### Task instructions:
Every line of the listing below should be written out exactly, minus its images.
━━━ Recorded information ━━━
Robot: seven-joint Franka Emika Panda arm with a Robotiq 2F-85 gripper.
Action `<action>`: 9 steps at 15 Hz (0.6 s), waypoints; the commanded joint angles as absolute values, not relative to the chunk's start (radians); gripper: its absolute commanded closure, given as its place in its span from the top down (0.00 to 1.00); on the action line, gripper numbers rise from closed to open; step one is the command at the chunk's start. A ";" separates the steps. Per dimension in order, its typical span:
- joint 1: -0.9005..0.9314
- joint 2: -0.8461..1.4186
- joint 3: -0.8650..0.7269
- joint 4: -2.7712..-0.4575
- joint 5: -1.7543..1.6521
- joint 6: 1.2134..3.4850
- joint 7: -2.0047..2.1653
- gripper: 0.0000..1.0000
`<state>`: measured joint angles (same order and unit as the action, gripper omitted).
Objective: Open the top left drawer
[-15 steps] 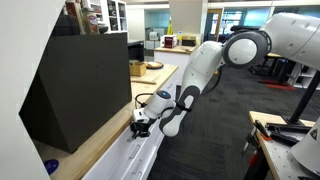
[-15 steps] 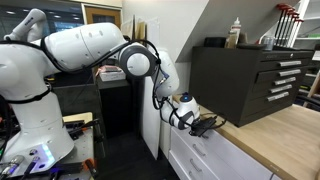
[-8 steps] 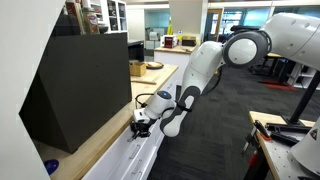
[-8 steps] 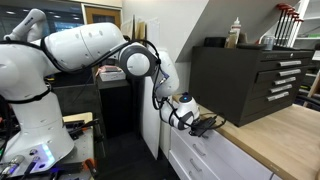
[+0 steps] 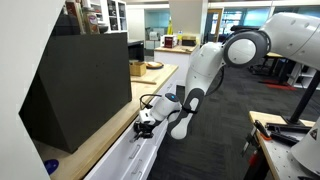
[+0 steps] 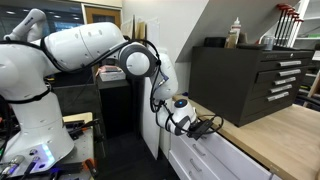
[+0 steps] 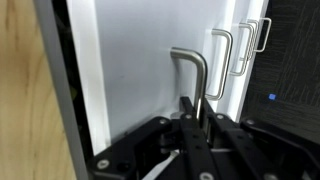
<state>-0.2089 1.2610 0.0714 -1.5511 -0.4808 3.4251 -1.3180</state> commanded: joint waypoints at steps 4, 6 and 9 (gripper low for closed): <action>-0.224 1.169 0.024 -1.747 -0.603 3.468 -1.233 0.02; -0.223 1.160 0.016 -1.770 -0.625 3.468 -1.212 0.02; -0.250 1.141 0.037 -1.794 -0.698 3.422 -1.179 0.02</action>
<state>-0.2137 1.2410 0.0433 -1.5948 -0.5944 3.4626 -1.2146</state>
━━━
### Result for this exercise:
Robot: seven-joint Franka Emika Panda arm with a Robotiq 2F-85 gripper.
Action `<action>`: 9 steps at 15 Hz (0.6 s), waypoints; the commanded joint angles as absolute values, not relative to the chunk's start (radians); gripper: its absolute commanded closure, given as its place in its span from the top down (0.00 to 1.00); on the action line, gripper numbers rise from closed to open; step one is the command at the chunk's start. A ";" separates the steps. Per dimension in order, its typical span:
- joint 1: -0.9005..0.9314
- joint 2: -0.8461..1.4186
- joint 3: -0.8650..0.7269
- joint 4: -2.7712..-0.4575
- joint 5: -1.7543..1.6521
- joint 6: 1.2134..3.4850
- joint 7: -2.0047..2.1653
- gripper: 0.0000..1.0000
`<state>`: measured joint angles (same order and unit as the action, gripper omitted).
Objective: Open the top left drawer
[-15 steps] 
[-15 steps] 
[-8 steps] 
[-8 steps] 
[+0 steps] 
[+0 steps] 
[+0 steps] 
<state>-0.2089 1.2610 0.0714 -1.5511 -0.4808 3.4251 -1.3180</state> commanded: joint waypoints at steps 4, 6 and 9 (gripper low for closed): <action>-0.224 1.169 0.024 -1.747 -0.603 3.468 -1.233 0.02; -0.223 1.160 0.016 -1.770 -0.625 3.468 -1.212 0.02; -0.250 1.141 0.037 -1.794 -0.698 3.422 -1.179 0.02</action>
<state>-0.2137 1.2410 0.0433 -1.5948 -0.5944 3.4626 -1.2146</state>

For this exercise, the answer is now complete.